__YOUR INSTRUCTIONS__
Here is the listing. Print it exactly.

__DATA PROVIDED__

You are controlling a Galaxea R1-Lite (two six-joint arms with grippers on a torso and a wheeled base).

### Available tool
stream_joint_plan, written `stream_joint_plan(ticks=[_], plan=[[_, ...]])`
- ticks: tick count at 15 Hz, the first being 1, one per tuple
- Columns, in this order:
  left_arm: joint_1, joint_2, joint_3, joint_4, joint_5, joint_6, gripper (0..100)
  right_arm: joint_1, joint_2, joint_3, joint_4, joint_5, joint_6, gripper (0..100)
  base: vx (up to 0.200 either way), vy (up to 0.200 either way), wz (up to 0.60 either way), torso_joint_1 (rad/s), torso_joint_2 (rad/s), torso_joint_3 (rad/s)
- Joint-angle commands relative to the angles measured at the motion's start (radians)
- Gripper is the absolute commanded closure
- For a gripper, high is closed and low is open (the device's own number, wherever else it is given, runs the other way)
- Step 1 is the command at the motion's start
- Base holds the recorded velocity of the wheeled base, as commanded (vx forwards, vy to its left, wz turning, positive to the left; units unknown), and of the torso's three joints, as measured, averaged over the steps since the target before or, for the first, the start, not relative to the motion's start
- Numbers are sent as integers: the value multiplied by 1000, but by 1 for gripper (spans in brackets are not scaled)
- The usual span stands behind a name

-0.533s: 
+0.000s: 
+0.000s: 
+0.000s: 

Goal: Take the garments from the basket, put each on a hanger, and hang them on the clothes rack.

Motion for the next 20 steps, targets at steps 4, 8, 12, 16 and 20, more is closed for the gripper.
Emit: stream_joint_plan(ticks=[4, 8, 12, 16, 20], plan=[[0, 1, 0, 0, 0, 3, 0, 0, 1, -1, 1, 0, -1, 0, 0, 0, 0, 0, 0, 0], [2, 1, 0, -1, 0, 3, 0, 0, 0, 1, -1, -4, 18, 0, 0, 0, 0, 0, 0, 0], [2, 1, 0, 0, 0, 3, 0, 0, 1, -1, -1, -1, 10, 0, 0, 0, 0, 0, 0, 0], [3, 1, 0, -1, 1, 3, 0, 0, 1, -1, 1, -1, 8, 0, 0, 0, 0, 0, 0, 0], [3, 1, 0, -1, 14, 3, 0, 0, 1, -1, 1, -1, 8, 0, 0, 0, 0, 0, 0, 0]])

__SOLVED PROBLEM__
You are controlling a Galaxea R1-Lite (two six-joint arms with grippers on a torso and a wheeled base).

### Available tool
stream_joint_plan, written `stream_joint_plan(ticks=[_], plan=[[_, ...]])`
- ticks: tick count at 15 Hz, the first being 1, one per tuple
- Columns, in this order:
  left_arm: joint_1, joint_2, joint_3, joint_4, joint_5, joint_6, gripper (0..100)
  right_arm: joint_1, joint_2, joint_3, joint_4, joint_5, joint_6, gripper (0..100)
  base: vx (up to 0.200 either way), vy (up to 0.200 either way), wz (up to 0.60 either way), torso_joint_1 (rad/s), torso_joint_2 (rad/s), torso_joint_3 (rad/s)
- Joint-angle commands relative to the angles measured at the motion's start (radians)
- Gripper is the absolute commanded closure
- For a gripper, high is closed and low is open (the device's own number, wherever else it is given, runs the other way)
- Step 1 is the command at the motion's start
- Base holds the recorded velocity of the wheeled base, as commanded (vx forwards, vy to its left, wz turning, positive to the left; units unknown), and of the torso's three joints, as measured, averaged over the steps since the target before or, for the first, the start, not relative to the motion's start
- Numbers are sent as integers: the value multiplied by 1000, but by 1 for gripper (spans in brackets are not scaled)
- The usual span stands behind a name

-0.533s: 
+0.000s: 
+0.000s: 
+0.000s: 

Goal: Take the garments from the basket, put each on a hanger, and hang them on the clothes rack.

Motion for the next 20 steps, targets at steps 4, 8, 12, 16 and 20, more is closed for the gripper.
Emit: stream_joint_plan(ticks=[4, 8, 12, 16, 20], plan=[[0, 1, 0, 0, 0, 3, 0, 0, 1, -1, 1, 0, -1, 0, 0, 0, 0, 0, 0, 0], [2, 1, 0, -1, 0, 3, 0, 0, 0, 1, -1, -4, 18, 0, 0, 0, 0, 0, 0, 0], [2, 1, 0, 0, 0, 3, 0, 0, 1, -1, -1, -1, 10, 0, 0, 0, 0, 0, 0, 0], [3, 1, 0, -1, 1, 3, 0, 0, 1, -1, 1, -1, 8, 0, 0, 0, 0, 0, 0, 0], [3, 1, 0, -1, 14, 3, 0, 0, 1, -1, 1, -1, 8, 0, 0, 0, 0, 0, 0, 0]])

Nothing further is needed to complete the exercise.